The Blue Note held a job fair from 1 to 6 p.m. Monday ahead of the return to full capacity concerts. Those interested in working as bartenders, servers, cleaners, stagehands, security guards and more could walk in at any time with a printed résumé and general availability.
TODAY: come line up at the Blue Note! There’s a job fair from right now until 6 p.m. - and you can walk in for an interview at anytime!Available positions include stagehands, servers, cleaners, security guards, and bartenders. @KOMUnews pic.twitter.com/mBZsUbQKu9— Elyse Schoenig (@ElyseSchoenig) May 24, 2021
Venue director Mike Nolan said candidates will receive confirmation emails as early as Monday night. He said the goal is to have all personnel added by the end of the week.

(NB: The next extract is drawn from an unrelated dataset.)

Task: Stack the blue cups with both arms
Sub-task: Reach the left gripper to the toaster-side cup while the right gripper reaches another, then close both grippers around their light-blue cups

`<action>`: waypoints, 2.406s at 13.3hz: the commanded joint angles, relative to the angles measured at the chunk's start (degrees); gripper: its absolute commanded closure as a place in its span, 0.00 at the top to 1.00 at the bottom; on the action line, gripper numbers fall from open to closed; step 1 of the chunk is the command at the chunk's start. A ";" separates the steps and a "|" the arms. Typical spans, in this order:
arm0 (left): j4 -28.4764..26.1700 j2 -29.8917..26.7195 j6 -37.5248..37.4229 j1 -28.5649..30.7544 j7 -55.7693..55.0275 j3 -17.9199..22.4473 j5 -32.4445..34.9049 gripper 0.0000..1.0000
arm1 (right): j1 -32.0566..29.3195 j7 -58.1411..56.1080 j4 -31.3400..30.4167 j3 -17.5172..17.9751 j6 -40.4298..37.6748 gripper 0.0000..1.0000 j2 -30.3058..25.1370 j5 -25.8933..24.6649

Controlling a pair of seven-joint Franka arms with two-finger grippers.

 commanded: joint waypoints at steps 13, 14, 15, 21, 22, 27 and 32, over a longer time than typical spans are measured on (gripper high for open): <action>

"We have some big shows already booked in July," Nolan said. "We're hitting the ground running, so we need all of our areas fully staffed."
Nolan said timing for the job fair couldn't be more necessary. According to a study by the National Arts Administration and Policy Publications Database, 535 million ticket admissions were canceled during the pandemic.
"I think it's just the right timing because our community seems to be taking that step in that direction," Nolan said. "We've got to strike while the iron is hot before the shows are here and we're left short-handed."
The job fair is also a part of the worldwide recovery from the pandemic.
Data from the U.S. Census Bureau shows arts, entertainment and recreation businesses are among the most likely to take longer more than six months to recover from the pandemic. One Columbia resident said he sees the weight of this recovery in the return to live music.
"It's just kind of an emotional time, the more you think about it," Travis Henry said.
Henry was working in medical research when the pandemic hit, which created new challenges in his life.
"I had a lot of contamination anxiety in the beginning of the pandemic," he said. "It took a lot of reading and understanding about the virus to be comfortable."
Now, Henry said he's ready to return to what aligns with his passions and to see live music come back.
"I know when I'm in there and I'm listening to music that someone knows what they're doing and sounds awesome," he said. "It just fills up the whole room. It's gonna be a good time to be back."
Nolan said The Blue Note is ready for all hands on deck, but he said there's one silver lining we can all take away from the pandemic.
"It slowed everyone down, whether you wanted it to or not. It forced you to look at what's really valuable in life, and it's not always just work."